## [DIRECTIONS FOR THIS TASK]
Among the entries below, copy only the span from the line containing "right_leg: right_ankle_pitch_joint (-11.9" through the line containing "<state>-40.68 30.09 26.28". Do so exactly, and skip the pictures.
[[ DATA, beginning ]]
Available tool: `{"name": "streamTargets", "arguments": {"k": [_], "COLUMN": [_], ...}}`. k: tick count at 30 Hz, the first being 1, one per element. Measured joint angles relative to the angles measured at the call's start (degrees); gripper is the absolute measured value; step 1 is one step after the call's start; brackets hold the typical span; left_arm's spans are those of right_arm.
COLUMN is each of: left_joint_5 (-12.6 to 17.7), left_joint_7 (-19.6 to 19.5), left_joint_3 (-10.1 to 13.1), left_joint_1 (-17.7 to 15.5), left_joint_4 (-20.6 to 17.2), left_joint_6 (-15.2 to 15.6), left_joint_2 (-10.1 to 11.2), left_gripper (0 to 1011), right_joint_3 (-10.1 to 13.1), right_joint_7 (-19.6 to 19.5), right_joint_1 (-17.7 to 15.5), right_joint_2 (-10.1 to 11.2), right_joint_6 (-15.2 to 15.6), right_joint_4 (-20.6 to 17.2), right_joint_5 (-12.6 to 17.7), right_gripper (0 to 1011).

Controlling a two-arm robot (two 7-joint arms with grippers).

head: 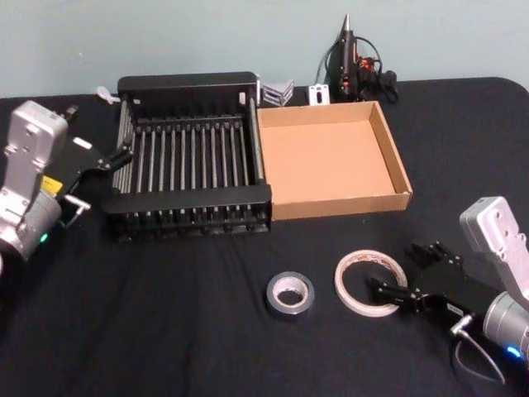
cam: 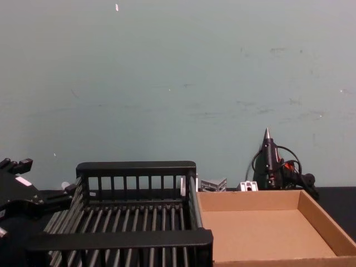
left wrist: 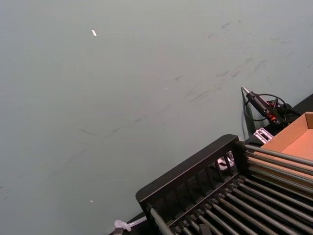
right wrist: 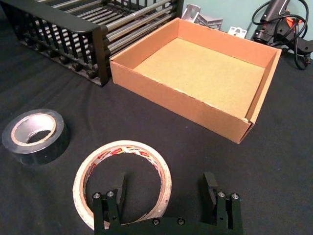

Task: Pick up the white tape and place it into the black box , Pick up the silver tape and place it into the brown box.

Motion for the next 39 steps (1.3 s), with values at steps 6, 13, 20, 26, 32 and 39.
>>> {"name": "streamTargets", "arguments": {"k": [6, 13, 20, 26, 32, 39], "left_joint_5": [0.0, 0.0, 0.0, 0.0, 0.0, 0.0], "left_joint_7": [0.0, 0.0, 0.0, 0.0, 0.0, 0.0], "left_joint_3": [0.0, 0.0, 0.0, 0.0, 0.0, 0.0], "left_joint_1": [0.0, 0.0, 0.0, 0.0, 0.0, 0.0], "left_joint_4": [0.0, 0.0, 0.0, 0.0, 0.0, 0.0], "left_joint_6": [0.0, 0.0, 0.0, 0.0, 0.0, 0.0], "left_joint_2": [0.0, 0.0, 0.0, 0.0, 0.0, 0.0], "left_gripper": [1001, 1001, 1001, 1001, 1001, 1001], "right_joint_3": [0.5, 1.2, 1.8, 2.1, 2.3, 2.3], "right_joint_7": [0.5, 1.5, 2.1, 2.4, 2.6, 2.6], "right_joint_1": [0.2, -0.1, -0.5, -0.7, -0.7, -0.7], "right_joint_2": [-0.9, -1.6, -2.2, -2.6, -2.9, -2.9], "right_joint_6": [0.0, 0.2, 0.5, 1.0, 1.2, 1.2], "right_joint_4": [0.6, 0.8, 0.8, 0.8, 0.8, 0.8], "right_joint_5": [-0.5, -1.2, -1.8, -2.3, -2.7, -2.7], "right_gripper": [1002, 1002, 1000, 1002, 1002, 1002]}}
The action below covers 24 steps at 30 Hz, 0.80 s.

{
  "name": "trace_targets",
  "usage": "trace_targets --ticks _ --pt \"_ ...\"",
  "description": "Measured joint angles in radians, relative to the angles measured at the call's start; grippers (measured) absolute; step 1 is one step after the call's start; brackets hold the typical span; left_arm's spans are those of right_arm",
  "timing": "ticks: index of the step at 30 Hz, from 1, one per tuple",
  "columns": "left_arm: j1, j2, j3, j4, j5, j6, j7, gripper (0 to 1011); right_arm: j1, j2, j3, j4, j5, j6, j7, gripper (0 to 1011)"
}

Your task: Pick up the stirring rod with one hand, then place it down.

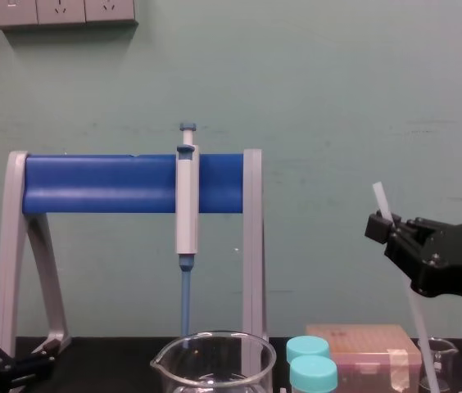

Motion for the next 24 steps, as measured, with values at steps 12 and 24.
trace_targets --ticks 12,24 --pt "0.0 0.0 0.0 0.0 0.0 0.0 0.0 1000 0.031 -0.002 -0.021 0.07 -0.006 -0.012 0.021 68" --pt "0.0 0.0 0.0 0.0 0.0 0.0 0.0 1000 0.053 -0.002 -0.034 0.113 -0.009 -0.008 0.034 68"
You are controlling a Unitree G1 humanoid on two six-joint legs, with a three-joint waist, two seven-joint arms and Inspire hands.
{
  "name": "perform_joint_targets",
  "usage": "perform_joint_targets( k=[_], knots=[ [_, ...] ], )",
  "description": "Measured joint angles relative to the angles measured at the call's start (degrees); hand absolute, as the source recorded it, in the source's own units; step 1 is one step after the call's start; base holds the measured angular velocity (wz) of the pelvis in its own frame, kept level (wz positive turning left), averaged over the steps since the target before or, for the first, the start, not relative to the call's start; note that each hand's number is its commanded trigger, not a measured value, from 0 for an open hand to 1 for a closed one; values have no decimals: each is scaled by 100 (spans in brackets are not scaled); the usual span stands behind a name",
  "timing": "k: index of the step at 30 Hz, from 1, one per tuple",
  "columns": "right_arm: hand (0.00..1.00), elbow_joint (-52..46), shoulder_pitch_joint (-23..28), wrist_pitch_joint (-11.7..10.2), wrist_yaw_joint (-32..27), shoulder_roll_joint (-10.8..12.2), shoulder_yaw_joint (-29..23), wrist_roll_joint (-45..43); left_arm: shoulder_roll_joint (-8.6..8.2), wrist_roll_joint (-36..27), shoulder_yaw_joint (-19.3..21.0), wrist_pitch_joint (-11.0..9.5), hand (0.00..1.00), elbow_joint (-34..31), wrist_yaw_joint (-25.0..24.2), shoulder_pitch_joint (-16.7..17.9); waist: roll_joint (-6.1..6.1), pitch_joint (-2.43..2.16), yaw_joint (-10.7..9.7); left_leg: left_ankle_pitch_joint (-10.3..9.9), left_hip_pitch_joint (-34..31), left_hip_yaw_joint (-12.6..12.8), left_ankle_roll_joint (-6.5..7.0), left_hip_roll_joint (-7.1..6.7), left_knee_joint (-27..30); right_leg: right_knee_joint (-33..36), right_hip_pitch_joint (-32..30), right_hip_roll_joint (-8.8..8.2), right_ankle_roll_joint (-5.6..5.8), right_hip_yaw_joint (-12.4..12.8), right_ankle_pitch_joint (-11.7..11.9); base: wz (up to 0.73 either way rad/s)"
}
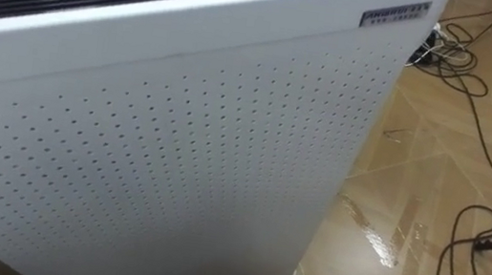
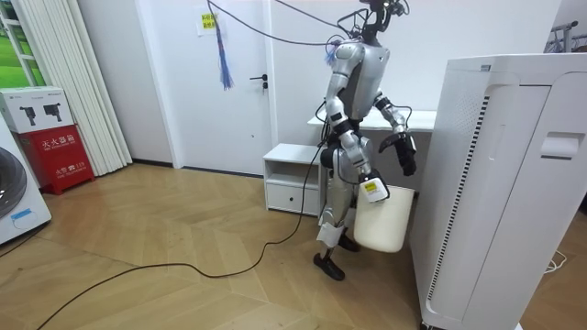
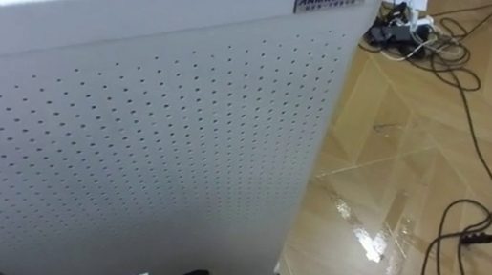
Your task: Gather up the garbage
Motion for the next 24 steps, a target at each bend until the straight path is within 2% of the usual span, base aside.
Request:
perform_joint_targets(
  k=[4, 7, 10, 14, 15, 18, 20, 21, 24],
  knots=[
    [100, 382, 129, -42, -3, 5, -19, 62, 0, 77, 27, 2, 0, 272, 121, 239, -74, -39, -22, -2, 127, -23, -3, 0, -25, -31, 149, 5, -3, -45, -7, 6],
    [100, 466, 312, -44, -5, 3, -228, 75, -15, 113, 100, 3, 0, 415, 151, 473, -82, -47, 1, -10, 238, -39, -15, 6, -32, -21, 256, 13, -9, -51, -14, 2],
    [100, 749, 470, -137, 6, 9, -460, 148, -55, 92, 320, -7, 0, 595, 237, 726, -93, -53, -56, -31, 396, -159, -46, 3, -14, -32, 493, -2, -25, -211, -50, 22],
    [100, 1137, 624, -160, 46, 30, -692, 505, -118, 95, 721, -9, 0, 1320, 400, 921, -128, -97, -58, -73, 519, -272, -111, 25, 83, -112, 759, 24, -77, -394, -108, 21],
    [100, 1192, 666, -161, 44, 26, -840, 536, -126, 90, 836, -7, 0, 1504, 444, 940, -122, -92, -69, -85, 515, -276, -129, 56, 146, -108, 787, 26, -96, -470, -124, 25],
    [100, 1441, 694, -160, 25, 26, -1005, 718, -183, -122, 1127, -8, 0, 2177, 676, 993, -105, -98, -19, -112, 543, -188, -178, 113, 193, -102, 877, 26, -140, -547, -183, 15],
    [100, 1582, 709, -156, -50, 18, -1083, 733, -235, -327, 1130, -24, 0, 2358, 820, 1010, -90, -85, 0, -125, 605, -125, -208, 148, 186, -118, 966, 47, -167, -571, -211, 12],
    [100, 1672, 729, -157, -104, 21, -1141, 734, -279, -502, 1130, -70, 0, 2574, 871, 997, -65, -104, -23, -135, 624, -105, -225, 168, 196, -116, 1010, 44, -180, -651, -250, 26],
    [100, 1822, 750, -158, -167, 27, -1359, 725, -327, -654, 1157, -98, 0, 2949, 1052, 971, -67, -103, -129, -110, 667, 161, -265, 229, 199, -127, 1087, 14, -213, -848, -316, 40]
  ],
)
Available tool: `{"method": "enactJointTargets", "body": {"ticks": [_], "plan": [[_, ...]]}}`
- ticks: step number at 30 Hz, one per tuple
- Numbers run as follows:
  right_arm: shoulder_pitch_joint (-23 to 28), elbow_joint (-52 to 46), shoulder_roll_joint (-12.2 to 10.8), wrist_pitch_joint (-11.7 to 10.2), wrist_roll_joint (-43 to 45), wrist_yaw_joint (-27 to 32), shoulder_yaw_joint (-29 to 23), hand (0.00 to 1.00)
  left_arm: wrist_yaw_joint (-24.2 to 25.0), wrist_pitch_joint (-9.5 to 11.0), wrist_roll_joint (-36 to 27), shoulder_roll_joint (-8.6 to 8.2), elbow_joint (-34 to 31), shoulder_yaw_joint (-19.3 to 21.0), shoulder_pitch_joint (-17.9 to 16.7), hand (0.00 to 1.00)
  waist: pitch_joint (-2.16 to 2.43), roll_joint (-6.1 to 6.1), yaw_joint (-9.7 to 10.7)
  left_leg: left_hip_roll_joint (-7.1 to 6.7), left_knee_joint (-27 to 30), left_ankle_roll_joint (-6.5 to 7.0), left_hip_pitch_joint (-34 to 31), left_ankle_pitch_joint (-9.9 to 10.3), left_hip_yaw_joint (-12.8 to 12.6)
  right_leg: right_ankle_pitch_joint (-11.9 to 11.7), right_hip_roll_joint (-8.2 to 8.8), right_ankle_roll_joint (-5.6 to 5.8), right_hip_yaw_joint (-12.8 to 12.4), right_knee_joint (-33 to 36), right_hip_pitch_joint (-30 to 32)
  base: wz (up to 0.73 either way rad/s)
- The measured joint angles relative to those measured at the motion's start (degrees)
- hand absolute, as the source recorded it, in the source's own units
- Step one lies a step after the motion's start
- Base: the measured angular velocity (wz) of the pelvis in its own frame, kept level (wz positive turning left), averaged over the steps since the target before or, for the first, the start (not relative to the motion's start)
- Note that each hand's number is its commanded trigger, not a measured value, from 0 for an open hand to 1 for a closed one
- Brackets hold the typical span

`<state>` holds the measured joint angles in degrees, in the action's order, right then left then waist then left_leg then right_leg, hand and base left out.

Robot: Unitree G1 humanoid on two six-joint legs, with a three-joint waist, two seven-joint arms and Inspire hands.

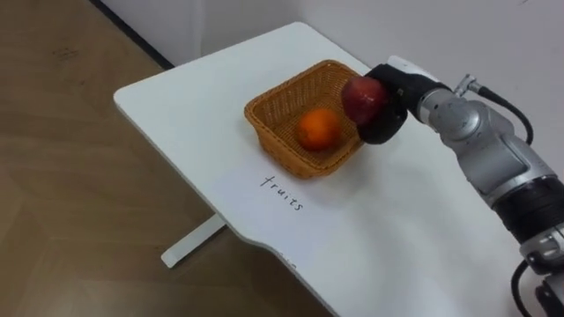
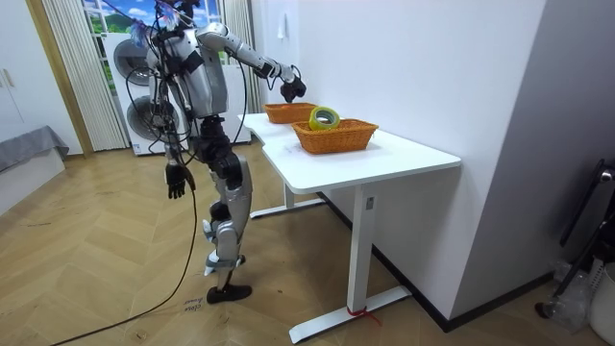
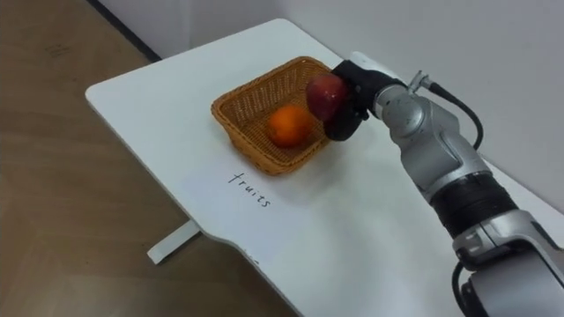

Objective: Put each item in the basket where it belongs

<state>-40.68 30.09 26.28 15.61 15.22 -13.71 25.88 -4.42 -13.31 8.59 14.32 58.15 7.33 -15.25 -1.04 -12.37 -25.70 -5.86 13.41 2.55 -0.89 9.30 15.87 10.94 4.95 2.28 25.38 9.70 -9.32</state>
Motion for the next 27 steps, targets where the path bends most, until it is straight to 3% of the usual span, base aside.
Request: {"method": "enactJointTargets", "body": {"ticks": [15,27], "plan": [[0.25,3.05,-1.06,-0.54,-1.19,3.7,0.01,1.0,-0.38,-0.28,0.07,0.04,-2.64,0.46,-2.14,0.0,-0.47,0.47,-1.19,-0.05,0.34,-0.05,-0.8,0.03,0.02,0.0,-0.02,0.0,0.94,-0.1,0.32,0.0],[0.22,5.25,-2.82,-1.33,-1.22,9.25,0.0,1.0,-1.44,-0.48,0.14,-0.24,-2.92,0.2,-2.17,0.0,-0.46,0.5,-1.44,-0.19,0.2,-0.03,-0.95,0.02,0.77,0.0,0.01,0.0,1.66,-0.17,0.4,0.03]]}}
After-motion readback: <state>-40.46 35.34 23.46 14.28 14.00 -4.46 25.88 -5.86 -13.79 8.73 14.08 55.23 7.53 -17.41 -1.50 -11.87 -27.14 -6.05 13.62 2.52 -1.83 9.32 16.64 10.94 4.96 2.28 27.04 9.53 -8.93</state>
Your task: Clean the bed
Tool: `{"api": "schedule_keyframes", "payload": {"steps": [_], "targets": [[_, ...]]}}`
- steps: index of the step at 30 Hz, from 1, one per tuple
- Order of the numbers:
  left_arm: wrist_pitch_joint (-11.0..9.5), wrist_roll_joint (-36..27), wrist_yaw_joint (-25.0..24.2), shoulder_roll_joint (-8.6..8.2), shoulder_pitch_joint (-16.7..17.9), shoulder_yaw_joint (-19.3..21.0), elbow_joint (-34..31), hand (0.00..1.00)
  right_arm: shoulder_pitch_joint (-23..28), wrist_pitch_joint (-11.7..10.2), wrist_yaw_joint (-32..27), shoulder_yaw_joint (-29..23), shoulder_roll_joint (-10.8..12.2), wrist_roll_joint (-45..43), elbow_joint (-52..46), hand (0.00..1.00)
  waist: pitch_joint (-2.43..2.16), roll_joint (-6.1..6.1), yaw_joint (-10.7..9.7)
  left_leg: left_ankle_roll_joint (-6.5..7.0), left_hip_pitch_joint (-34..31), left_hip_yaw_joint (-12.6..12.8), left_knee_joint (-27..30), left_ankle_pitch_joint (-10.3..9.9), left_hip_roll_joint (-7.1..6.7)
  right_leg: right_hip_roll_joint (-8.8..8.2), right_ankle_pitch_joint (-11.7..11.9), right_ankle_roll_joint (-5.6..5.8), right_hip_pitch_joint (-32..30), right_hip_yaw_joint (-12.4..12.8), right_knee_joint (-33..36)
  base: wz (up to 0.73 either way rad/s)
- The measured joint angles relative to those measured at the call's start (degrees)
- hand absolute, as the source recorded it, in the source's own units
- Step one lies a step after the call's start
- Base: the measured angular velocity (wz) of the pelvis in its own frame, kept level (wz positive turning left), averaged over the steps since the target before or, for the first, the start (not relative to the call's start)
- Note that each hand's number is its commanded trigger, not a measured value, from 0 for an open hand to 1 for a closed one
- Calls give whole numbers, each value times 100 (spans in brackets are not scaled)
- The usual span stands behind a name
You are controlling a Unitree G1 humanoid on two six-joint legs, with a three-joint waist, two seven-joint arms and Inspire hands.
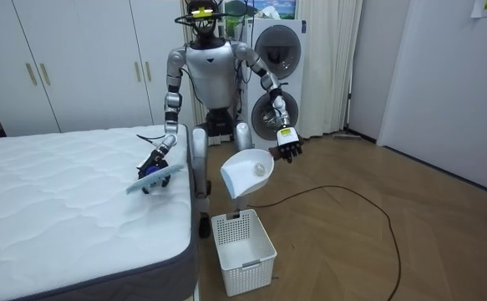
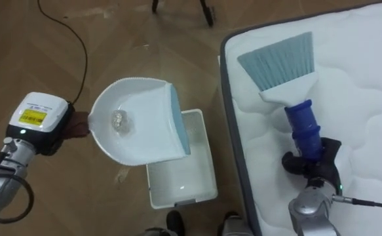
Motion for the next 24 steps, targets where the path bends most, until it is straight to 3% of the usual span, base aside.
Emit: {"api": "schedule_keyframes", "payload": {"steps": [6,14,18,24], "targets": [[3,15,-11,11,122,-67,-5,100,30,3,-175,4,10,-12,1,0,-9,-23,3,31,21,-8,-32,25,-51,-45,-10,33,45,-33,-20,6],[63,16,-125,246,123,-263,-79,100,25,3,-339,209,-12,-7,10,0,-24,-2,24,32,35,-33,-31,33,-48,-32,-4,40,51,-9,-11,0],[154,72,-125,442,143,-438,-148,100,9,6,-347,223,-30,95,39,0,-64,64,24,35,52,-28,-78,48,-53,-37,9,44,58,-11,-36,0],[259,407,-204,449,179,-506,-292,100,3,8,-447,260,-193,162,35,0,-80,230,40,73,166,-22,-419,236,-147,-150,92,56,104,-89,-193,5]]}}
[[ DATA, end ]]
## [RESULT]
  right_leg: right_ankle_pitch_joint (-11.9 to 11.7), right_hip_roll_joint (-8.2 to 8.8), right_ankle_roll_joint (-5.6 to 5.8), right_hip_yaw_joint (-12.8 to 12.4), right_knee_joint (-33 to 36), right_hip_pitch_joint (-30 to 32)
  base: wz (up to 0.73 either way rad/s)
- The measured joint angles relative to those measured at the motion's start (degrees)
- hand absolute, as the source recorded it, in the source's own units
- Step one lies a step after the motion's start
- Base: the measured angular velocity (wz) of the pelvis in its own frame, kept level (wz positive turning left), averaged over the steps since the target before or, for the first, the start (not relative to the motion's start)
- Note that each hand's number is its commanded trigger, not a measured value, from 0 for an open hand to 1 for a closed one
- Brackets hold the typical span

`<state>` holds the measured joint angles in degrees, in the action's order, right then left then waist then left_leg then right_leg, hand and base left out.

Robot: Unitree G1 humanoid on two six-joint legs, with a three-joint waist, two seven-joint arms and Inspire hands.


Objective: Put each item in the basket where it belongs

<state>-40.68 30.09 26.28 15.61 15.22 -13.71 25.88 -4.42 -13.31 8.59 14.32 58.15 7.33 -15.25 -1.04 -12.37 -25.70 -5.86 13.41 2.55 -0.89 9.30 15.87 10.94 4.95 2.28 25.38 9.70 -9.32</state>

Nothing else is required to complete the exercise.